My question: will RAID (striped) be an advantage regarding digital audio?

I am planning to use the RAID as my project drive and I will store things I'm not working on on single HDD backup.

I am aware of all the risks associated with data integrity and striped raid arrays but I am not sure about the performance gains.

Currently I my rig is:

MSI mobo
P4 3.0c
1 gig ram
80 gig WD ide (OS)
120 gig Seagate serial HDD audio
MOTU 2496 mk3/424 audio card.
Sonar 2.2

I am thinking about dual WD 10k rpm for the RAID or just a second seagate. This MOBO has HDD options galore.

Any thoughts?

Thanks, RD
 
rcktdg said:
My question: will RAID (striped) be an advantage regarding digital audio?
Striped drives result in a higher transferrate, the seek times remain the same. What does this mean for DAWs? Not much. A single harddrive is already capable of continuous transferrates of over 50MBytes/s which is sufficient for a shitload of tracks (dozens), even at 24/96.

IMHO RAID is cool, nice to brag about, but for the average, and even not so average home/project studio, it isn't necessary.
 
I'm kind of thinking serial ATA already has 150mb transfer rate so maybe it's enough.

Currently I'm regularly working with 14 tracks and see exceeding 16 sooner than later. All of it is 24 bit. I guess I'll have to work with it awhile and see what it's like.

Is there any advantage to on OS on a raid? It doesn't make much sense to me. It seems only data that needs security or speed would have much use for it.

From what I understand a striped array writes faster, reads the same and a mirror writes the same and reads faster. Is that true?

All pretty weird stuff to me.

Cheers, RD
 
rcktdg said:
I'm kind of thinking serial ATA already has 150mb transfer rate so maybe it's enough.

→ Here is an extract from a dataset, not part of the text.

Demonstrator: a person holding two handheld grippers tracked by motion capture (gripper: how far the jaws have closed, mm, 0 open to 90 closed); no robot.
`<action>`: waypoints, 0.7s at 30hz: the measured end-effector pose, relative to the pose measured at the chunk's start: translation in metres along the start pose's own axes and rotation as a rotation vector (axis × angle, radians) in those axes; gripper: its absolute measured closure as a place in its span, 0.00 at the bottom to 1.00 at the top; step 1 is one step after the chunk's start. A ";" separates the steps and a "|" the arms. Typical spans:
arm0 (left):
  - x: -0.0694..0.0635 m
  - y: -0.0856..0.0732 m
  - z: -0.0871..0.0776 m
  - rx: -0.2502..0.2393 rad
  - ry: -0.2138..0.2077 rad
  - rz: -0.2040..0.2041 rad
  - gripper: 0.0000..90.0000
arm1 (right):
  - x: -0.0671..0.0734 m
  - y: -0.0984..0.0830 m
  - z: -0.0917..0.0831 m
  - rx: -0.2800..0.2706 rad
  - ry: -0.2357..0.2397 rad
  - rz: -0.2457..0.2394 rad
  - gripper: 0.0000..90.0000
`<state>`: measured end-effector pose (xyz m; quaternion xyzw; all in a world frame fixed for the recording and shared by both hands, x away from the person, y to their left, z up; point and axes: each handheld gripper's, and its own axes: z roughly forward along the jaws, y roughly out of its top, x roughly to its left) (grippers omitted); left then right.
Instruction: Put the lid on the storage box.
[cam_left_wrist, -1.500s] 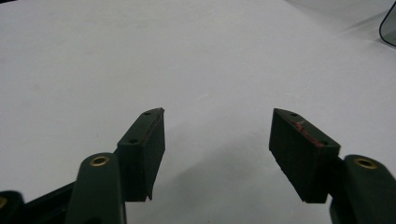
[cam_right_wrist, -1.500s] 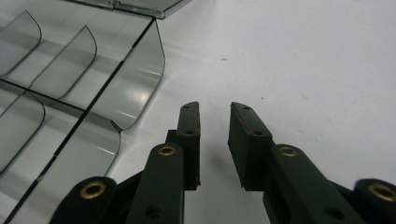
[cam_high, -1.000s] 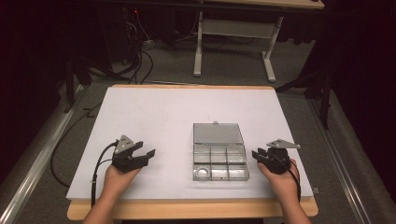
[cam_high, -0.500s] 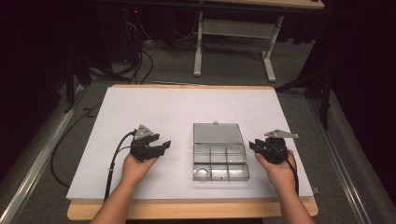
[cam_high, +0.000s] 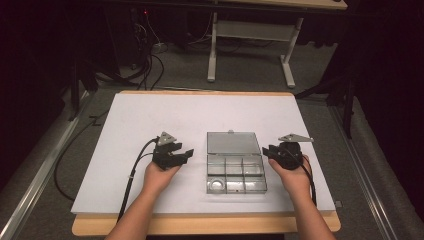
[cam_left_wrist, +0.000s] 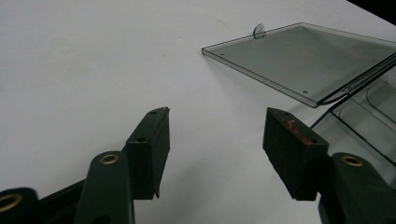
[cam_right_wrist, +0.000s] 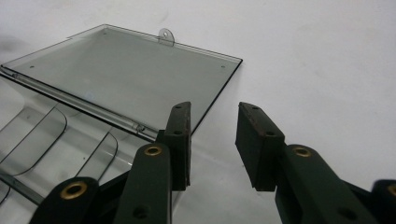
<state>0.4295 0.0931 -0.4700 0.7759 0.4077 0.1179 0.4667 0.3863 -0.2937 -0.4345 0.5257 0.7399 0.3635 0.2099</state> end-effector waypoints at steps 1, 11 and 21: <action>-0.002 0.002 0.002 0.003 -0.003 0.007 0.46 | 0.000 0.001 0.001 0.000 0.001 0.001 0.73; -0.026 0.018 0.020 -0.020 -0.063 -0.005 0.46 | 0.003 0.011 0.013 0.017 0.017 0.014 0.68; -0.044 0.023 0.038 0.002 -0.113 -0.010 0.42 | 0.009 0.015 0.028 0.041 0.030 0.038 0.59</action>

Currently I'm regularly working with 14 tracks and see exceeding 16 sooner than later. All of it is 24 bit. I guess I'll have to work with it awhile and see what it's like.

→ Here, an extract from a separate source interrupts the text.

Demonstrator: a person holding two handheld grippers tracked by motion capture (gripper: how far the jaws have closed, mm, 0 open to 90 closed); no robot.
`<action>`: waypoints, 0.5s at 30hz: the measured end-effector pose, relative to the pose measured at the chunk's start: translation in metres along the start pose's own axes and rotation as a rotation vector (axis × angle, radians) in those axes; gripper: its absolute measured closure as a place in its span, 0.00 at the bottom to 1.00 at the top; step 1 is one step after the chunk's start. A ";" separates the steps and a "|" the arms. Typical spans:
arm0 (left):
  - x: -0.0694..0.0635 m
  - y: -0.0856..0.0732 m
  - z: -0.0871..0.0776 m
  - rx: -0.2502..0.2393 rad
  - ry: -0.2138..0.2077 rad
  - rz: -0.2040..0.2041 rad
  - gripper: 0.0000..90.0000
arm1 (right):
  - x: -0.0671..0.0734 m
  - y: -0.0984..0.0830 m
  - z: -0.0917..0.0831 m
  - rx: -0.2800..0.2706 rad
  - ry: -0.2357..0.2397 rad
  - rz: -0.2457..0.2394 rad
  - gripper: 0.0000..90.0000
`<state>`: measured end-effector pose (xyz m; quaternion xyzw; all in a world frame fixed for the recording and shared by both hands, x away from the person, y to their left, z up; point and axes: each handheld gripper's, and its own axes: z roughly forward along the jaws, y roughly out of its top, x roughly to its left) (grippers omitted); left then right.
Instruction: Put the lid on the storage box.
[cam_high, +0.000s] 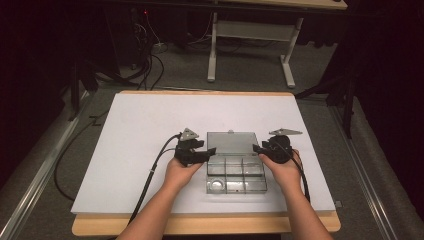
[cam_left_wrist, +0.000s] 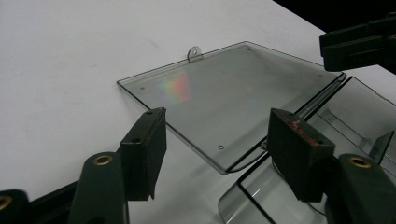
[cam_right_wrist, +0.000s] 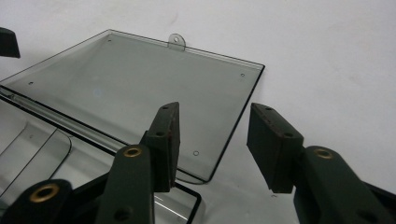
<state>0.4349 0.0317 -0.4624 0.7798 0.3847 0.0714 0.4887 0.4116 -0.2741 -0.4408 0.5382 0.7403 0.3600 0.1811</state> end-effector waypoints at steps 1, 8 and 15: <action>-0.001 0.000 0.002 0.006 -0.002 -0.002 0.41 | 0.000 0.000 0.001 0.003 0.000 0.006 0.58; 0.001 0.000 0.010 0.002 -0.029 -0.056 0.39 | 0.002 0.000 0.010 0.019 0.015 0.023 0.54; 0.008 -0.001 0.012 0.007 -0.057 -0.103 0.35 | -0.001 -0.001 0.018 0.032 0.049 0.062 0.49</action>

Is there any advantage to on OS on a raid? It doesn't make much sense to me. It seems only data that needs security or speed would have much use for it.

From what I understand a striped array writes faster, reads the same and a mirror writes the same and reads faster. Is that true?

All pretty weird stuff to me.

Cheers, RD

I don't see RAID being that big of an advantage for audio, unless maybe you use RAID1, which is mirroring. RAID 0 isn't even redundant, so what's the point?

In a money-making situation where everything nuance counts, like a pro studio, I could see it. But Home recording, with regular backups? Not really necessary.

I think 2 Raptors for OS and audio, plus a 120gig EIDE for longterm storage, would be sweet.
 
rcktdg said:
Currently I'm regularly working with 14 tracks and see exceeding 16 sooner than later. All of it is 24 bit. I guess I'll have to work with it awhile and see what it's like.

24bits = 3 bytes. at 96khz -> 288kBytes/s
16 tracks = 16 times 288k = 4.6MBytes/s


4.6Mbytes/s. Now compare that with a single drive that does 50MBytes/sec sustained. :)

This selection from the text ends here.